# [Exercise goal]
Each record that follows is to be reproduced character for character, pictures excepted.

** Opening The input block **

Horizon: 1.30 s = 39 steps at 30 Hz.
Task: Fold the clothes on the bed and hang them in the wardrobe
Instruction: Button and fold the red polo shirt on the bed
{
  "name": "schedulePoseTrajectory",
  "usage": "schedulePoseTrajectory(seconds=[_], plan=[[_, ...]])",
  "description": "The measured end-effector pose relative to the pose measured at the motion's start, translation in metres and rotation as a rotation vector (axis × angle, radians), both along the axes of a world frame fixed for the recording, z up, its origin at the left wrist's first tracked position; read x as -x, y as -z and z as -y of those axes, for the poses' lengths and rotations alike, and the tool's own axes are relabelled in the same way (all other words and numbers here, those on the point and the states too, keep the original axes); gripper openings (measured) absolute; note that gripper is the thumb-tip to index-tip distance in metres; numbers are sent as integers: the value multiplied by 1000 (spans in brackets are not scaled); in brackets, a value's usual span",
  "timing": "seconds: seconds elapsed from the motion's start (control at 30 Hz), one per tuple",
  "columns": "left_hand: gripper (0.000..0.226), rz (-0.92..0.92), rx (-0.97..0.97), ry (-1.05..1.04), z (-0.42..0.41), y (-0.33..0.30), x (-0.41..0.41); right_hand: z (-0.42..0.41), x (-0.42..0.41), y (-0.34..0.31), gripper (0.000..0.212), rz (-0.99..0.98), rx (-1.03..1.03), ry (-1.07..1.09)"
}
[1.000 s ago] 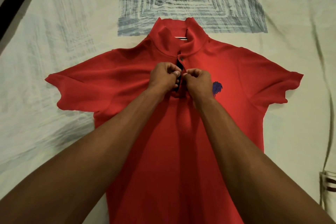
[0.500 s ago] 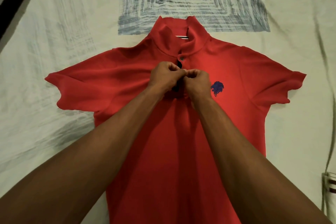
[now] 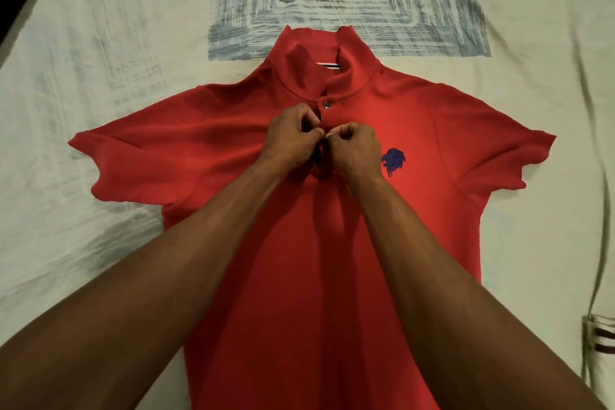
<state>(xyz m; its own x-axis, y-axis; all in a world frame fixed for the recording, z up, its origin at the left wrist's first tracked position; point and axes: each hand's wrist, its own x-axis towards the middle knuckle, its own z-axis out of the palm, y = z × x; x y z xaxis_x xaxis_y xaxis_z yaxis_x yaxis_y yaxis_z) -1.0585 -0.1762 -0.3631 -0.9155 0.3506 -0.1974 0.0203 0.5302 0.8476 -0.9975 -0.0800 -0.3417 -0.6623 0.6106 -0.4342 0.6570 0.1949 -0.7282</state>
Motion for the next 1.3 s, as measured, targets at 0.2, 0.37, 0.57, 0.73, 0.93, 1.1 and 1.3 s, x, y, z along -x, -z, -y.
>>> schedulePoseTrajectory(seconds=[0.2, 0.37, 0.57, 0.73, 0.93, 1.1, 1.3], plan=[[13, 122, -212, 41, 6, 4, 2, -13, 8, -15, 21, 49, 207, -43], [19, -42, -60, 179, 8, 7, 6, -27, 13, -23, 23, 170, 308, -141], [21, -34, -35, 126, 7, 5, 5, -32, 11, -20, 24, 149, 328, -108], [19, -85, 42, 159, 6, 6, 6, -18, 2, 1, 21, -11, 181, -23], [6, 138, -94, -108, -8, -9, 6, 10, -21, 13, 22, -148, -221, -112], [9, 90, 81, -68, -24, -19, 30, 20, -30, 21, 38, -172, -454, -205], [2, -41, 238, 26, -33, -18, 49, 24, -37, 29, 46, -208, -564, -202]])
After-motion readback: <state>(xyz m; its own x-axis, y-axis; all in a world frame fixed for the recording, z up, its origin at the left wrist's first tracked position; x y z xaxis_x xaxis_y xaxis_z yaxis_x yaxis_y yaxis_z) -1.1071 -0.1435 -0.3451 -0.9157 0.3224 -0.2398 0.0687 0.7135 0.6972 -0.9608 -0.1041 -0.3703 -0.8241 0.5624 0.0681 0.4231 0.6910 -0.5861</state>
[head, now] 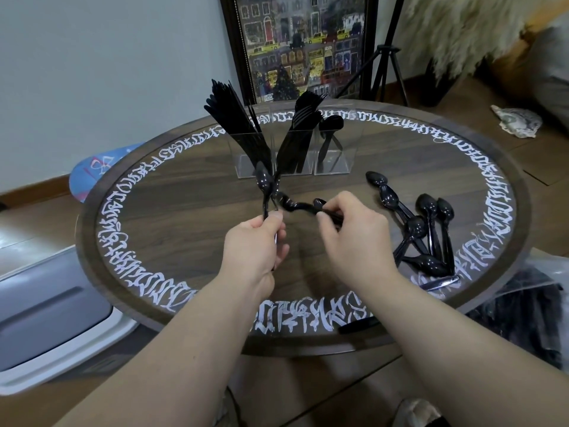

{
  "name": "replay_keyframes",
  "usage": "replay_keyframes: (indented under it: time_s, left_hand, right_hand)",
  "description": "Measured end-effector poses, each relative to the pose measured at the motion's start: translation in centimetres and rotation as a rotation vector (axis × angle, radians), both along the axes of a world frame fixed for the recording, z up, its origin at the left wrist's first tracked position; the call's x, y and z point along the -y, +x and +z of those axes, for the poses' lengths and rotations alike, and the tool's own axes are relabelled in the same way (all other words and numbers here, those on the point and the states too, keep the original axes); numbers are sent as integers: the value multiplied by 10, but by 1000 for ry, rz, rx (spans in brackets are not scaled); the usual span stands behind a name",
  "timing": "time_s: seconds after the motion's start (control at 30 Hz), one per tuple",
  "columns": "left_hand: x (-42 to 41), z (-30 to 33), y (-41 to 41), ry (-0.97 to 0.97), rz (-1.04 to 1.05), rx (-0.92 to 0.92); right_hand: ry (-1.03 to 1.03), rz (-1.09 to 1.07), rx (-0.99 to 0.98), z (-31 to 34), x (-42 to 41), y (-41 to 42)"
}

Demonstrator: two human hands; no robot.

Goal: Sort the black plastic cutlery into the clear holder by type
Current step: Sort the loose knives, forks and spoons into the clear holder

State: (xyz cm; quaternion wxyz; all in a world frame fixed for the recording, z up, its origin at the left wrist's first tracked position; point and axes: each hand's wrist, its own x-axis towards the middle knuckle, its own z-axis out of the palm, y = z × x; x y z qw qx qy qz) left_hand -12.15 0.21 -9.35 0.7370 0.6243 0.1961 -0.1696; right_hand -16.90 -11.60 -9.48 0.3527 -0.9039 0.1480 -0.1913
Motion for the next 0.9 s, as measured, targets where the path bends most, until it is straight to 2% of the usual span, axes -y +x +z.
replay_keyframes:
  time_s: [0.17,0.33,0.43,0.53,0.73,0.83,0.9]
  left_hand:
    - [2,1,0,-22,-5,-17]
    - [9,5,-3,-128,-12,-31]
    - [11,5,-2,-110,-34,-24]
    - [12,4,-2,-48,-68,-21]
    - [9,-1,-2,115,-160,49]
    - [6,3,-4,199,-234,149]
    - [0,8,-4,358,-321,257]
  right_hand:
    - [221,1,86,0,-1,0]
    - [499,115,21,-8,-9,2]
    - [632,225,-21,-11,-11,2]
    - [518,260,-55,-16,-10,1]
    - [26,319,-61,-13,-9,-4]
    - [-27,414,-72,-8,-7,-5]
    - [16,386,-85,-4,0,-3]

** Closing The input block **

# [Task solution]
Horizon: 1.30 s = 39 steps at 30 Hz.
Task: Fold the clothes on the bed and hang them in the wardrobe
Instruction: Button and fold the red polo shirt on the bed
{
  "name": "schedulePoseTrajectory",
  "usage": "schedulePoseTrajectory(seconds=[_], plan=[[_, ...]])",
  "description": "The measured end-effector pose relative to the pose measured at the motion's start, translation in metres and rotation as a rotation vector (axis × angle, radians), both along the axes of a world frame fixed for the recording, z up, its origin at the left wrist's first tracked position; read x as -x, y as -z and z as -y of those axes, for the poses' lengths and rotations alike, and the tool's own axes are relabelled in the same way (all other words and numbers here, those on the point and the states too, keep the original axes); gripper openings (measured) absolute; note that gripper is the thumb-tip to index-tip distance in metres; numbers are sent as integers: the value multiplied by 1000 (spans in brackets are not scaled); in brackets, a value's usual span",
  "timing": "seconds: seconds elapsed from the motion's start (control at 30 Hz), one per tuple",
  "columns": "left_hand: gripper (0.000..0.226), rz (-0.92..0.92), rx (-0.97..0.97), ry (-1.05..1.04), z (-0.42..0.41), y (-0.33..0.30), x (-0.41..0.41); right_hand: z (-0.42..0.41), x (-0.42..0.41), y (-0.34..0.31), gripper (0.000..0.212), rz (-0.99..0.98), rx (-1.03..1.03), ry (-1.07..1.09)"
}
[1.000 s ago] 
[0.500 s ago] 
[now] 
<state>(xyz m; its own x-axis, y-axis; all in a world frame fixed for the recording, z up, its origin at the left wrist's first tracked position; point and axes: each hand's wrist, its own x-axis towards the middle knuckle, its own z-axis out of the palm, y = z × x; x y z xaxis_x xaxis_y xaxis_z yaxis_x yaxis_y yaxis_z) -1.0585 -0.1762 -0.3631 -0.9155 0.3506 -0.1974 0.0203 0.5302 0.8476 -0.9975 -0.0800 -0.3417 -0.6623 0.6106 -0.4342 0.6570 0.1949 -0.7282</state>
Motion for the next 1.3 s, as measured, targets at 0.2, 0.37, 0.57, 0.73, 0.93, 1.1 and 1.3 s, x, y, z along -x, -z, -y.
>>> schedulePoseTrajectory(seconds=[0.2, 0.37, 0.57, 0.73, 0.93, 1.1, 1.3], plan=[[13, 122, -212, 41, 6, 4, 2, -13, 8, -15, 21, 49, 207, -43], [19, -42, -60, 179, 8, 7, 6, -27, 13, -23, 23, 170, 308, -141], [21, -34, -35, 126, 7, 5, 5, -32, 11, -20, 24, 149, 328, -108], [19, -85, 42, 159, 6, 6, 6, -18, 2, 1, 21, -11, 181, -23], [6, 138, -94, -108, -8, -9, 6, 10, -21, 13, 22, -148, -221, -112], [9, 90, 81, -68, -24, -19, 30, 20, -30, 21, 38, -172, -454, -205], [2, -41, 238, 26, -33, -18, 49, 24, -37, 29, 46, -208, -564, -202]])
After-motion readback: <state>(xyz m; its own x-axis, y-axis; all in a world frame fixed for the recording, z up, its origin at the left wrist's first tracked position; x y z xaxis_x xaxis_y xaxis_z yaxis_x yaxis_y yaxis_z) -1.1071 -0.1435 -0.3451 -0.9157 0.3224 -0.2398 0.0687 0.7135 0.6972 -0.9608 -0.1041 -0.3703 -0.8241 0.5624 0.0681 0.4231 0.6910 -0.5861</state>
[head, now] 

{
  "name": "replay_keyframes",
  "usage": "replay_keyframes: (indented under it: time_s, left_hand, right_hand)",
  "description": "Measured end-effector poses, each relative to the pose measured at the motion's start: translation in centimetres and rotation as a rotation vector (axis × angle, radians), both along the axes of a world frame fixed for the recording, z up, its origin at the left wrist's first tracked position; the call's x, y and z point along the -y, +x and +z of those axes, for the poses' lengths and rotations alike, and the tool's own axes are relabelled in the same way (all other words and numbers here, those on the point and the states too, keep the original axes); numbers are sent as integers: the value multiplied by 10, but by 1000 for ry, rz, rx (spans in brackets are not scaled); the usual span stands behind a name",
  "timing": "time_s: seconds after the motion's start (control at 30 Hz), one per tuple",
  "columns": "left_hand: x (-42 to 41), z (-30 to 33), y (-41 to 41), ry (-0.97 to 0.97), rz (-1.04 to 1.05), rx (-0.92 to 0.92); right_hand: ry (-1.03 to 1.03), rz (-1.09 to 1.07), rx (-0.99 to 0.98), z (-31 to 34), x (-42 to 41), y (-41 to 42)"
}

Demonstrator: two human hands; no robot.

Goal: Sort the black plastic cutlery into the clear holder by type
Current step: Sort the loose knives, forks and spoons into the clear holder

State: (xyz cm; quaternion wxyz; all in a world frame fixed for the recording, z up, its origin at the left wrist's first tracked position; point and axes: each hand's wrist, its own x-axis towards the middle knuckle, its own z-axis out of the palm, y = z × x; x y z qw qx qy qz) left_hand -12.15 0.21 -9.35 0.7370 0.6243 0.1961 -0.1696; right_hand -16.90 -11.60 -9.48 0.3527 -0.9039 0.1480 -0.1913
Motion for the next 0.9 s, as measured, targets where the path bends most, until it is straight to 2% of the usual span, axes -y +x +z.
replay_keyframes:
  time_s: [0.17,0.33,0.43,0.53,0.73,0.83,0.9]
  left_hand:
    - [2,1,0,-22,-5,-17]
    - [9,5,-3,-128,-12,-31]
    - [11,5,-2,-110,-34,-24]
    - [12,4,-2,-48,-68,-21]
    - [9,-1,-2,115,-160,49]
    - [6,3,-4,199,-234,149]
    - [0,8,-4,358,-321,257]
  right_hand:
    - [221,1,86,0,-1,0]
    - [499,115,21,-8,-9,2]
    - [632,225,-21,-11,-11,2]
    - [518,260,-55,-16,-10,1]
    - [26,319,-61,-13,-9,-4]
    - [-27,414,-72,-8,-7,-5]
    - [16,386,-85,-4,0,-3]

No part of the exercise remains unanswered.